ONT direct RNA sequencing of soybean under salt stress

Gene expression and regulation is crucial for plant adaptation to adverse habitats. Besides alternative splicing, poly(A) tail length and m6A modifications also were suggested to contribute to gene expression and regulation. However, previous mRNA sequencing approach could not concurrently profile all these RNA processing events. Here, we used Oxford Nanopore Technologies Direct RNA Sequencing (ONT DRS) to profile (epi- )transcriptomes of leaves and roots of cultivar soybean under short-term (1hour) salt stress, found that salt stress could lead to not only the alternative splicing events, but also poly(A) tail length alteration and m6A modification changes of transcripts of those up- or down- regulated genes. Comparing to root mock samples, transcripts of upregulated genes in 1h salt stressed root samples have longer poly(A) tail length, while transcripts of downregulated genes in 1h salt stressed root samples have shorter poly(A) tail length comparing to those in root mock samples.
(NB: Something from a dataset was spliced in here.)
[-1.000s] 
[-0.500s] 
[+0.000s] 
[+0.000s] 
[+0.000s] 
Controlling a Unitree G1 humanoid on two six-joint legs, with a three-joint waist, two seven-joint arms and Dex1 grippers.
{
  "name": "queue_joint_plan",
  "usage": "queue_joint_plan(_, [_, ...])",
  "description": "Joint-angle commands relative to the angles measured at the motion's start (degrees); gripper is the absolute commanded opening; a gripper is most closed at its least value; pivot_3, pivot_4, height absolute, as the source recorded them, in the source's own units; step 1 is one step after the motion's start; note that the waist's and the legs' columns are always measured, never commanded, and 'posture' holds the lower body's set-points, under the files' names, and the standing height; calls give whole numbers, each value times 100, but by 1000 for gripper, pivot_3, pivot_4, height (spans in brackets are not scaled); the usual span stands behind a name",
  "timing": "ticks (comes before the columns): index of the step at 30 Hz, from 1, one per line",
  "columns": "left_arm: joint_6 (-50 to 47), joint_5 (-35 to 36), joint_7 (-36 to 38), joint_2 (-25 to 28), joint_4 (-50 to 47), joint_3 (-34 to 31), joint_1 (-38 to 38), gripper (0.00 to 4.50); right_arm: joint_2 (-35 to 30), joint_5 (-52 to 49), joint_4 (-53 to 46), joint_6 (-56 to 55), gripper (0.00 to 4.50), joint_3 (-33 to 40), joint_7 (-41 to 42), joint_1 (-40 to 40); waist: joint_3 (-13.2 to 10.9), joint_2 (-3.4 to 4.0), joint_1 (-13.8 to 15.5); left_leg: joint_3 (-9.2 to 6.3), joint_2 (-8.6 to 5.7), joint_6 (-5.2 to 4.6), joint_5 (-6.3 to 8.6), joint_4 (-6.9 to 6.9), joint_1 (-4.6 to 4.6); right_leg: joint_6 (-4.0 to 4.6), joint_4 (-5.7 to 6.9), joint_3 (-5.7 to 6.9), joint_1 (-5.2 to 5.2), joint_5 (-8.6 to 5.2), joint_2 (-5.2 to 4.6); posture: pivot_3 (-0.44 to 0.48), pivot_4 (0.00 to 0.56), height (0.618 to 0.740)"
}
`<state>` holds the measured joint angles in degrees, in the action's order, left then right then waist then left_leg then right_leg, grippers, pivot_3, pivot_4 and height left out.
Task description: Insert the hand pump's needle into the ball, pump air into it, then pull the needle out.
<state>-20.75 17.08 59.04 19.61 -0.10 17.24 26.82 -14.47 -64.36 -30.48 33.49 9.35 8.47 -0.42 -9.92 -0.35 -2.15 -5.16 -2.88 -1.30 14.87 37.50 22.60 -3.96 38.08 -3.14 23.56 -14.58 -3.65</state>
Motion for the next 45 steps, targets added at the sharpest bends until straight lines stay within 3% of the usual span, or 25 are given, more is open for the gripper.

Interestingly, m6A modification levels in the transcripts of upregulated genes in the 1h salt stressed root samples decreased comparing to root mock samples. The anti-correlation between poly(A) tail length and m6A modification levels for transcripts of up- or down-regulated genes indicates that soybean may regulate gene expression and mRNA stability under salt stress also via alterations of poly(A) tail length and m6A modification levels, at least for up-regulated genes in roots. Our results provide additional dimensions to investigate soybean gene expression and regulation at mRNA levels.